Op 8 april 2014 heeft het Europees
Hof van Justitie in Luxemburg de Europese dataretentierichtlijn van
2006 vernietigd met terugwerkende kracht en met gelding voor alle EU-landen. Deze richtlijn had dus nooit mogen bestaan.
De richtlijn legde de EU-landen op
om een wet te maken die de telecommaatschappijen en internetproviders
verplicht alle communicatiegegevens die via telefoon of internet
passeren te bewaren, voor een termijn van minstens zes en maximum 24
maanden.
Deze richtlijn zou zogezegd
noodzakelijk zijn in de strijd tegen zware criminaliteit en terrorisme.
Onmiddellijk na het verschijnen van
die richtlijn rees er in de meeste EU-landen zwaar protest.
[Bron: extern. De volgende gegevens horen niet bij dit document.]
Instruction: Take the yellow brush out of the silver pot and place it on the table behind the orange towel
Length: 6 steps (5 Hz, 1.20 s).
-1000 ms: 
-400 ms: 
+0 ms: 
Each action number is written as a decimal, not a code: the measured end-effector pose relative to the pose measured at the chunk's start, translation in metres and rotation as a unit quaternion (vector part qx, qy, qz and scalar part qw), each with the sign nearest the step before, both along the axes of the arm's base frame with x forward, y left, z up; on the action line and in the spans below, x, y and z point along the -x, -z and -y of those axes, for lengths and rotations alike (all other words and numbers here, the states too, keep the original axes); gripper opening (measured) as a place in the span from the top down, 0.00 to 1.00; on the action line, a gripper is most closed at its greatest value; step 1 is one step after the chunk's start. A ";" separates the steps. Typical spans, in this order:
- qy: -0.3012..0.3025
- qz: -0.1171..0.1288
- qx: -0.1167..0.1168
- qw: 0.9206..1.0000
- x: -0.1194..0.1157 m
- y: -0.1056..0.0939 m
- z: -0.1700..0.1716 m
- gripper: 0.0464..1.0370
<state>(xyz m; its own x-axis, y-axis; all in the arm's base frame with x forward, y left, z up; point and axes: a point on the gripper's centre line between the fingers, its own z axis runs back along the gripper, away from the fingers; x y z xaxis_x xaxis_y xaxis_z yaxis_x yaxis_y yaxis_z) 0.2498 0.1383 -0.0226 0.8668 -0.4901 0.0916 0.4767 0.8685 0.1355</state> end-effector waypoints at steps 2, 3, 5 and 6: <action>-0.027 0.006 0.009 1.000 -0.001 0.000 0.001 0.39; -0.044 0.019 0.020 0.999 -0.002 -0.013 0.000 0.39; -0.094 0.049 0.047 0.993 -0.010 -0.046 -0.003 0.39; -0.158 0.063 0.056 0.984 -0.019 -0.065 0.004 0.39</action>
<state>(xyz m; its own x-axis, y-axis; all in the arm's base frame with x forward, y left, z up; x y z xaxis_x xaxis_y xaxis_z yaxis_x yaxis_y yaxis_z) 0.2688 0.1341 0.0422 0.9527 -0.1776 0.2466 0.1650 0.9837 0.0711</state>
De
burgers vonden het totaal buiten proportie dat omwille van de
veiligheid maar meteen de communicatie van alle 500 miljoen
EU-burgers onder controle werd geplaatst.
Het protest van die burgers mondde
in enkele landen uit bij de grondwettelijke hoven. Deze van
Duitsland, Tsjechië, Cyprus en Roemenië verklaarden hun nationale
dataretentiewet in strijd met het recht op privéleven.
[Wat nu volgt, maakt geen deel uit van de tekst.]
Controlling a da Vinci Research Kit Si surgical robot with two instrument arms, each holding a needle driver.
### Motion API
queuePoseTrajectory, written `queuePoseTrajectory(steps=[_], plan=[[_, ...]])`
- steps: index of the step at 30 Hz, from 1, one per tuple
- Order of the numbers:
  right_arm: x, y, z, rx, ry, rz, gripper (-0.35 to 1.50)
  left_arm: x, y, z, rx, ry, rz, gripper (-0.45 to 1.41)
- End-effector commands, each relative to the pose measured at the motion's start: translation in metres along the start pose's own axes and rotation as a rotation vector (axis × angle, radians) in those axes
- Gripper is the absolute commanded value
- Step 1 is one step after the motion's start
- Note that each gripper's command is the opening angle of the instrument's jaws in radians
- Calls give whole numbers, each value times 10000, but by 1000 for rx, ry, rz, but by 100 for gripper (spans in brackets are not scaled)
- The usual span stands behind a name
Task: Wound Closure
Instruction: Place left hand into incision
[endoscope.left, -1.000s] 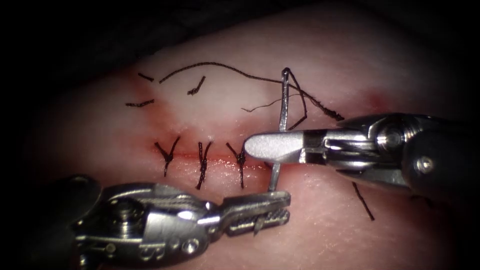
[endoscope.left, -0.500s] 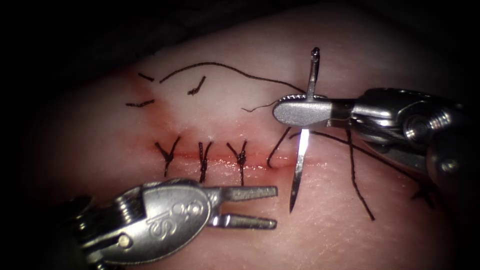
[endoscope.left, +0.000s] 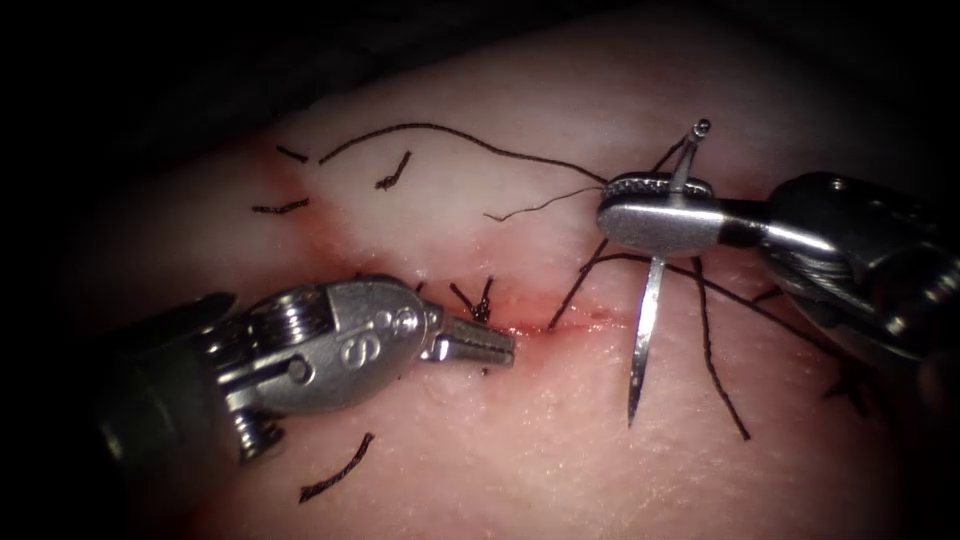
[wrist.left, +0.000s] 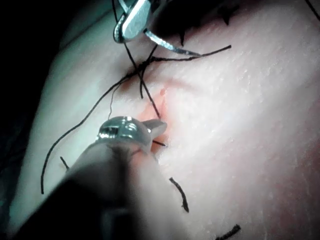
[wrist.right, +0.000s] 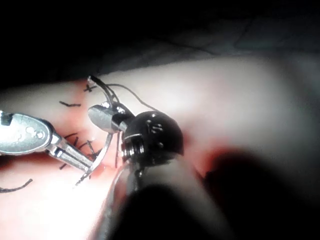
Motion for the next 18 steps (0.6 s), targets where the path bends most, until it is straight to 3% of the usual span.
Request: queuePoseTrajectory(steps=[1, 18], plan=[[2, -3, 16, 4, 9, 0, -35, 5, -12, 7, 1, -7, -3, -45], [-29, -7, 27, 38, -8, -76, -35, -14, -56, 59, -151, -264, -65, -45]])
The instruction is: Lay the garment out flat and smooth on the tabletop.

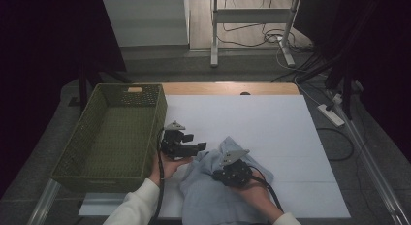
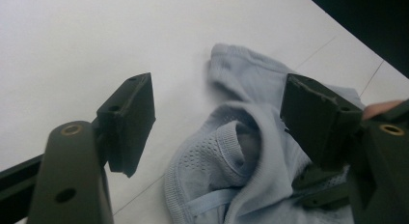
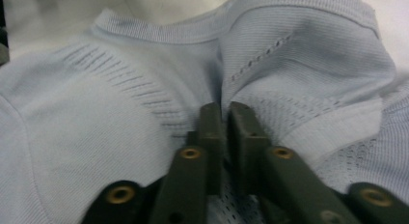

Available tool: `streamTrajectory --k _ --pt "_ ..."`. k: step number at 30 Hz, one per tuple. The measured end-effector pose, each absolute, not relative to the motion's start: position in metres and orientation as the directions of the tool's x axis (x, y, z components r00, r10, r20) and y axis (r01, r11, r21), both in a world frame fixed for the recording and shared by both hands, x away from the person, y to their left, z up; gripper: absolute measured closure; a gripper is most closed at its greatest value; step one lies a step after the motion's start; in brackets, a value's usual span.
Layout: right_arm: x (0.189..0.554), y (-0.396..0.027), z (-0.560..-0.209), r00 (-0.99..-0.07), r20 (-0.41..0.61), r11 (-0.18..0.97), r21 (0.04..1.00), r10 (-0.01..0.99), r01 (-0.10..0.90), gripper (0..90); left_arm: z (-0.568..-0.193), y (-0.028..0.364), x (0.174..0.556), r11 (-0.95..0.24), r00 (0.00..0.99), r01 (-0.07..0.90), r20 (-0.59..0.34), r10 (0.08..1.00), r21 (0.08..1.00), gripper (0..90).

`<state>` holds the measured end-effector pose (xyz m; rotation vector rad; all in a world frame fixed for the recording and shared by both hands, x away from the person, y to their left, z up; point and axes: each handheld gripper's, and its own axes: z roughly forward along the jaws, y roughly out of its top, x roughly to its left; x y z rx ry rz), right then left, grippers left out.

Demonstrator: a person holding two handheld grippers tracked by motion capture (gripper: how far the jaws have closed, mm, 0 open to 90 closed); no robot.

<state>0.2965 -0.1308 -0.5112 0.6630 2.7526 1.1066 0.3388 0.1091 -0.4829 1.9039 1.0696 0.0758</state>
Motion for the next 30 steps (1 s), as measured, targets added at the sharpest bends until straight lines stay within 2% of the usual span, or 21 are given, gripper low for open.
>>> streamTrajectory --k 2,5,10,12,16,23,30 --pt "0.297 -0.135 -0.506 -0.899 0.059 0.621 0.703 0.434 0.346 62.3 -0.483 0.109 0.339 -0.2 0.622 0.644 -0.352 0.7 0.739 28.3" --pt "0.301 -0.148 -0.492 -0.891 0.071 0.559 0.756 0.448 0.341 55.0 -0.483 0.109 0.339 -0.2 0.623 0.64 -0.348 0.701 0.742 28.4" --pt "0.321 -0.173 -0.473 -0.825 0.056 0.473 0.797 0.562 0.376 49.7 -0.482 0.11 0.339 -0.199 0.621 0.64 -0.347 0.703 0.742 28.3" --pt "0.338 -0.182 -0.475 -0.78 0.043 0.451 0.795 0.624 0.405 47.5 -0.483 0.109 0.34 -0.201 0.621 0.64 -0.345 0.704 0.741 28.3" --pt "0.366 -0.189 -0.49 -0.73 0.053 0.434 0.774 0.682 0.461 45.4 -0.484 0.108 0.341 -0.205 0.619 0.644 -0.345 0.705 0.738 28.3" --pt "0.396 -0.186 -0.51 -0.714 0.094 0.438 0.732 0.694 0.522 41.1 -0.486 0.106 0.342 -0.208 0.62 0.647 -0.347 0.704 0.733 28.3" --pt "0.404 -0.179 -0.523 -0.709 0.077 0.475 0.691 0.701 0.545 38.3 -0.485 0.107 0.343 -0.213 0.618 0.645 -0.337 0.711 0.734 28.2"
Oostenrijk en Ierland vochten de
dataretentierichtlijn aan bij het Hof in Luxemburg. Het is naar
aanleiding daarvan dat de hoogste rechterlijke instantie van de
Europese Unie nu brandhout maakt van die richtlijn.
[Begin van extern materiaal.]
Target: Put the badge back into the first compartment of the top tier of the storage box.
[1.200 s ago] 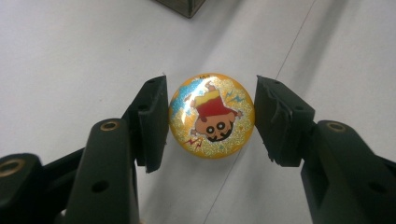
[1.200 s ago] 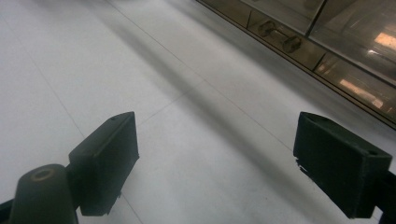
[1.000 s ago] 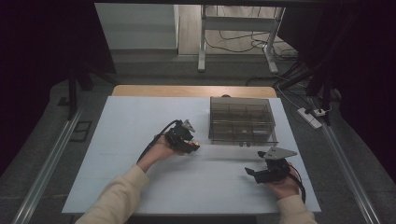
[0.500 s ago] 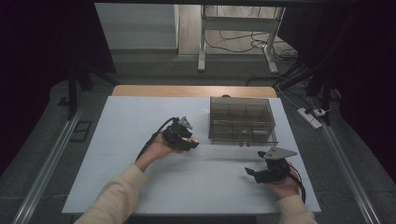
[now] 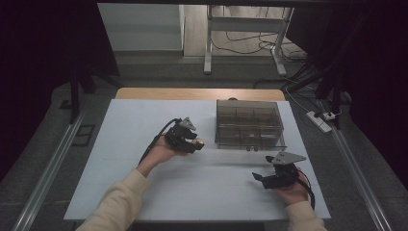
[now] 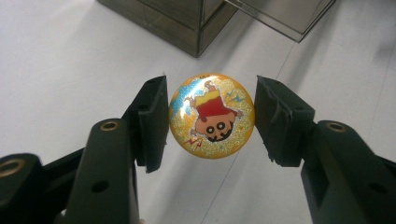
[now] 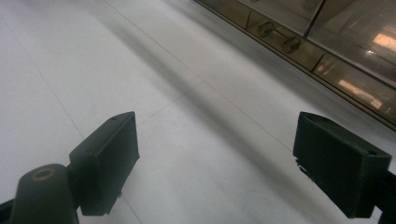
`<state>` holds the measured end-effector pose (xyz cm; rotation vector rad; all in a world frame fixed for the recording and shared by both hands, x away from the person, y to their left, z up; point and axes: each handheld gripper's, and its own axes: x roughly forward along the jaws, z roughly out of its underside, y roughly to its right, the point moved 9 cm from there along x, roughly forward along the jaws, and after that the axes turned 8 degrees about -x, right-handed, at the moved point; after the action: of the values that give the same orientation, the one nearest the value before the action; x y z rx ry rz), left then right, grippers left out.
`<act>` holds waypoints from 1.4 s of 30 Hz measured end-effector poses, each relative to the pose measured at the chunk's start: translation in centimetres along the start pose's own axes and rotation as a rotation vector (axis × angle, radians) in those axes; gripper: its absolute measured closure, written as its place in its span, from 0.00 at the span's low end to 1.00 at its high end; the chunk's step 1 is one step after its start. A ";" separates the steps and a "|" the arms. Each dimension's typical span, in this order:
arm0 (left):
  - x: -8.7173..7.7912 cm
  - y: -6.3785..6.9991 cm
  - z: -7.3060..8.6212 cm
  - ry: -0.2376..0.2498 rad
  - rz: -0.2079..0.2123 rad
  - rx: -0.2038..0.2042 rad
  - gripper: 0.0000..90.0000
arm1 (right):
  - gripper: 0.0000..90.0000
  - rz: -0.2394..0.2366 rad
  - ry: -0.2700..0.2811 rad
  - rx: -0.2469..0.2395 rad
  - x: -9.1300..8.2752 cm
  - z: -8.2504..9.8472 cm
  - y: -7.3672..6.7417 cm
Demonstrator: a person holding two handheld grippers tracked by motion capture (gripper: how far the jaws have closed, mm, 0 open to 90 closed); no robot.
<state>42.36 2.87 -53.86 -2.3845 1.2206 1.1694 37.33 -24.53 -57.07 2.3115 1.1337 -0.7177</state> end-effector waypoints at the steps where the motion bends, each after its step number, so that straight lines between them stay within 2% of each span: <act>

Constant onder toezicht houden
van het privéleven
Het Hof is van oordeel dat de
richtlijn, door het bewaren van de gegevens verplicht te stellen en
de toegang ertoe te verlenen aan de bevoegde nationale autoriteiten,
‘zich op bijzonder ernstige wijze inmengt in de fundamentele
rechten op eerbiediging van het privéleven en op bescherming van de
persoonsgegevens.’ Deze twee rechten zijn grondrechten, die
uitdrukkelijk opgenomen zijn in het Handvest van de Grondrechten van
de Europese Unie.
‘Voorts’, zegt het Hof, ‘kan dat bij de
betrokkenen het gevoel doen ontstaan dat er constant toezicht wordt
gehouden op hun privéleven’. Want ‘deze gegevens kunnen zeer
nauwkeurige aanwijzingen verschaffen over het privéleven van degenen
van wie de gegevens worden bewaard, zoals de gewoonten van het
dagelijkse leven, de plaatsen van permanent of tijdelijk verblijf, de
dagelijkse verplaatsingen of verplaatsingen van andere aard, de
uitgeoefende activiteiten, de sociale relaties en de gefrequenteerde
sociale milieu’s.’
Met andere woorden: de richtlijn
betekent het einde van de privacy. Waar tienduizenden burgers en
privacy-activisten in de ganse Europese Unie jarenlang voor
alarmeerden, maar waar de heersende politieke partijen potdoof voor
bleven, wordt nu door het Hof bijgetreden.
Er is geen
‘proportionaliteit’, het is totaal buiten verhouding, om de
communicatie van iedereen op te slaan en te monitoren, met als
argument de strijd tegen de zware criminaliteit. Massa-opslag van
persoonsdata in de lijn van wat (onthuld door Snowden) de NSA en de
Britse geheime dienst GCHQ doen, is in strijd met de grondrechten.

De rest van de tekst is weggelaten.